Until last February, as you know if you read this blog. Jobless and desperate for work, I moved an hour and a half north to the capitol to take a job as legislative assistant for my old boss while he ran for US Senate. Well, we all know what happened there, since I’ve written about it here and here.

After I asked the Senate Republican Caucus chief of staff to circulate my resume, I got a job with the House Republican Organizational Committee as the field coordinator. Our objective is to elect Republicans to the House of Representatives.

Pretty damn partisan. I must be shaking in my peace sign boots, no?

Well, no, actually. After working in the legislature, watching many stupid decisions by the majority party (Dems have the majority in the Senate, House, and also hold the Governor’s mansion), I’m really just blown away. I can’t believe that they overturned I-960, a voter approved Initiative that requires a 2/3 majority to raise taxes, not once – but twice. When they overturned the section dealing with the 2/3 vote, but failed to overturn the sunshine provisions in the bill (which shed light to voters on who it was that voted for the increases) then went back, drafted another bill, and killed the entire Initiative.

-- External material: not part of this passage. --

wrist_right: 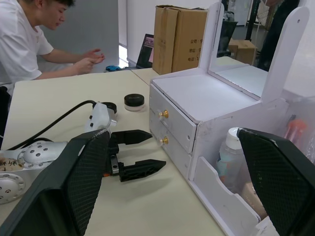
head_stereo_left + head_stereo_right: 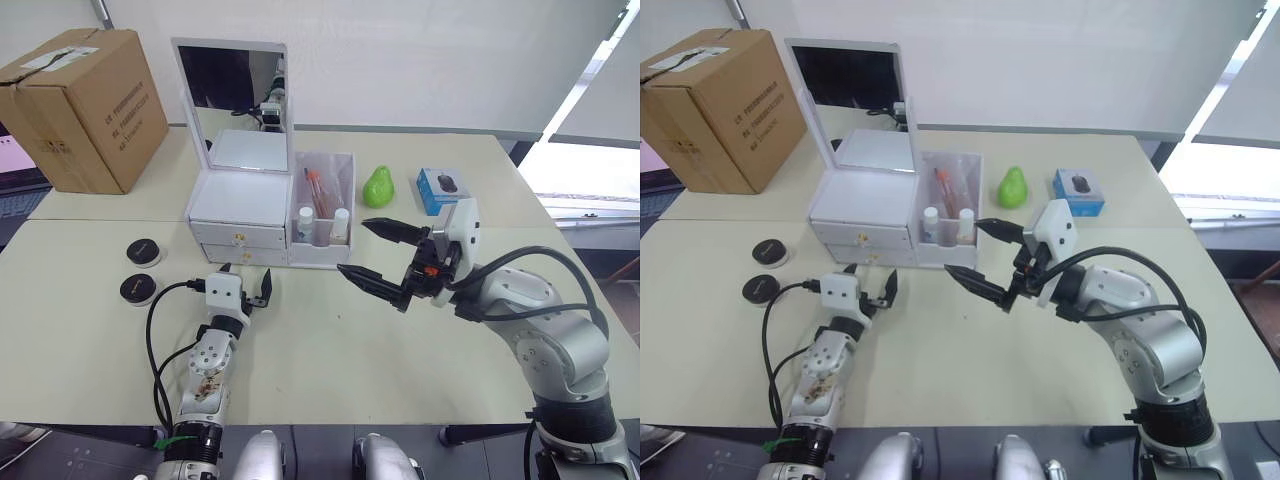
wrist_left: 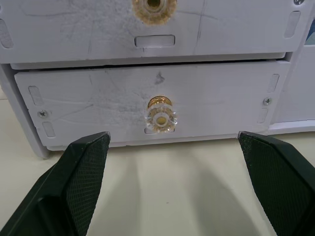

That’s one thing that pissed me off. Voters elect officials because they think they’ll stand for them and what they want. Initiatives are the voice of the voter – they said, “Hey guys, we realize it’s necessary to raise taxes sometimes. But it shouldn’t be your go-to thing. So try out some other things first, and if they don’t work, then 2/3 of you can say so and raise them.” Legislators, though, apparently know better than voters.

If there’s one thing I hate, it’s arrogance. And the majority has definitely become arrogant. Voting on bills with no text (title-only bills), failing to announce public hearings in a timely manner on important legislation (like the income tax bill that never went anywhere – the hearing was announced an hour before it began) and wasting money on per diem when they failed to finish the budget in time.

I guess what all this comes to is that I’m definitely not alone when I say that something needs to change in Olympia. We’re facing a $12 billion deficit! The Washington Policy Center voted this the least transparent session in history! If there’s anything that people can (or should) agree on, it’s that a budget should be sensibly balanced and a government should be transparent and accessible to its populace. Right now, it’s not.

I’m not working to elect “Republicans” to the legislature. I’m working for a change in Washington. Will getting a Republican majority in the House solve all our problems? Probably not. Will it at least present different ideas? God, I hope so.